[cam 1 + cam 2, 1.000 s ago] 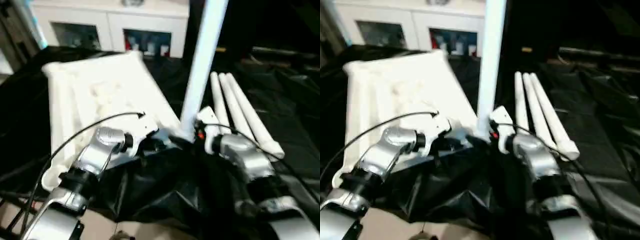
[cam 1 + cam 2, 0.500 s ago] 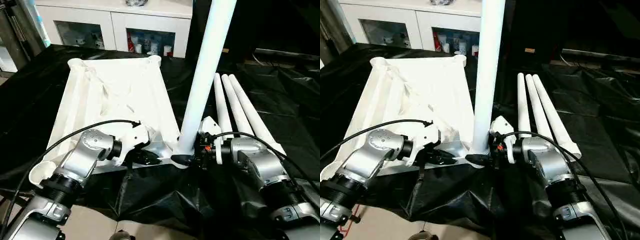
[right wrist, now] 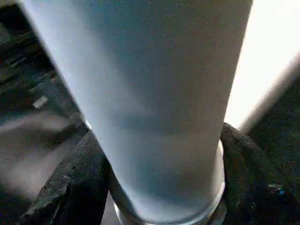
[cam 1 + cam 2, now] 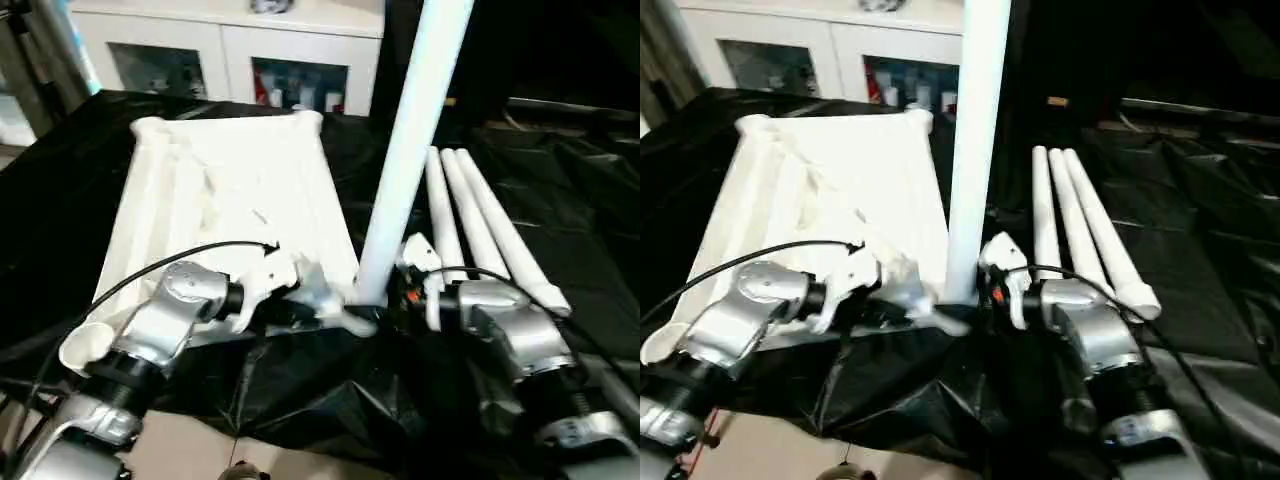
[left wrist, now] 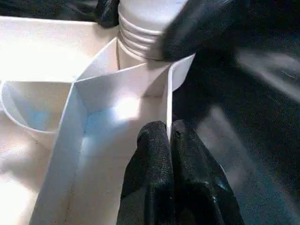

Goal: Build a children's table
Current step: Rotate leg to tighten

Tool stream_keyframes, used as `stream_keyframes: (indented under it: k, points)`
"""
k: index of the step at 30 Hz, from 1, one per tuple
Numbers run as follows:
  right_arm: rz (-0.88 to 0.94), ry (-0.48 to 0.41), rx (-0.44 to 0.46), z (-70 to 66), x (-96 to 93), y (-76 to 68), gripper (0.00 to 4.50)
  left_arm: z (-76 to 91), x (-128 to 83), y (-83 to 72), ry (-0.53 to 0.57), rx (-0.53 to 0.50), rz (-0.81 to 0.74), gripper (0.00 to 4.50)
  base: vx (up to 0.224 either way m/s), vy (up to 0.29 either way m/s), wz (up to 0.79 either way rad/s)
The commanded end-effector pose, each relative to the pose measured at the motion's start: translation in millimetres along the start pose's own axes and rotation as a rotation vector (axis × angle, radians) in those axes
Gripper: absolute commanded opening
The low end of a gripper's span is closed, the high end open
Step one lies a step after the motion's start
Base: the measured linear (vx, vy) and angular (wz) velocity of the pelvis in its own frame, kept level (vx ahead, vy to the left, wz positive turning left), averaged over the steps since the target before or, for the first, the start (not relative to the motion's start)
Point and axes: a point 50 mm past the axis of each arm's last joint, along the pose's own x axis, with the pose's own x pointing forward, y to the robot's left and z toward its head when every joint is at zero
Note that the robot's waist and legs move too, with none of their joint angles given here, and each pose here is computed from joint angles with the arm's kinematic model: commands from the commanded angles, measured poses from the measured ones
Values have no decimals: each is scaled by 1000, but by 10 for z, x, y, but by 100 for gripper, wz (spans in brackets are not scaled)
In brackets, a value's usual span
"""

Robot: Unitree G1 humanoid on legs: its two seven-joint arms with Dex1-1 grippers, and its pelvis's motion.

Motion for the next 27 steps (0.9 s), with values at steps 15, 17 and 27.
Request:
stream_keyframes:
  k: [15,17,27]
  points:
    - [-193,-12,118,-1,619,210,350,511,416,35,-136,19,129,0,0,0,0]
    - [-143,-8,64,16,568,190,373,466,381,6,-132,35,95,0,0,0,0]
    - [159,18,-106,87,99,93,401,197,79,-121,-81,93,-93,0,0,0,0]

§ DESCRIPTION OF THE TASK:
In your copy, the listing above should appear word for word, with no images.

§ RESULT OF THE TASK:
[cam 1 + cam 2, 1.000 s ago] 
[cam 1 + cam 2, 0.500 s ago] 
[right wrist, now] 
[cam 1 + cam 2, now] 
[left wrist, now] 

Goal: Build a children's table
Current step: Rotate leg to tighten

Tool stream_keyframes, used as `stream_keyframes: (indented under it: k, points)`
"""
k: index of the step at 30 Hz, from 1, one per tuple
Numbers run as follows:
  right_arm: rz (-0.88 to 0.94), ry (-0.48 to 0.41), rx (-0.44 to 0.46), z (-70 to 66), x (-96 to 93), y (-76 to 68), gripper (0.00 to 4.50)
  left_arm: z (-76 to 91), x (-128 to 83), y (-83 to 72), ry (-0.53 to 0.57), rx (-0.53 to 0.50), rz (-0.81 to 0.74), gripper (0.00 to 4.50)
  base: vx (up to 0.224 either way m/s), vy (up to 0.29 either way m/s), wz (up to 0.79 either way rad/s)
The commanded end-effector pose, each relative to the pose measured at the motion's start: translation in millimetres along the start pose's own axes and rotation as a rotation vector (axis × angle, radians) in those axes
Gripper: absolute commanded opening
The low end of a gripper's span is closed, the high end open
Step one lies a step after the motion's start
Base: the measured linear (vx, vy) and angular (wz) velocity of the pelvis in its own frame, kept level (vx ahead, vy to the left, wz positive turning left), averaged over the steps since the target before or, for the first, the start (not relative to the motion's start)
Point and axes: a point 50 mm past the axis of each arm's last joint, along the pose's own x axis, with the pose's own x pointing forward, y to the robot's left and z toward its head when every joint is at zero
Note that the robot's waist and legs move too, with none of their joint angles given here, and each pose here is computed from joint angles with the arm's kinematic model: commands from the commanded angles, measured poses from the measured ones
Values have no decimals: each is scaled by 1000, but by 10 for z, x, y, but by 100 for gripper, wz (spans in brackets are not scaled)
In brackets, a value's usual span
"""

Robot: Unitree G1 humanoid on legs: its two seven-joint arms with Dex1-1 grippers, and its pelvis's motion.

Motion for the next 27 steps (0.9 s), with values at steps 15, 17 and 27.
Request:
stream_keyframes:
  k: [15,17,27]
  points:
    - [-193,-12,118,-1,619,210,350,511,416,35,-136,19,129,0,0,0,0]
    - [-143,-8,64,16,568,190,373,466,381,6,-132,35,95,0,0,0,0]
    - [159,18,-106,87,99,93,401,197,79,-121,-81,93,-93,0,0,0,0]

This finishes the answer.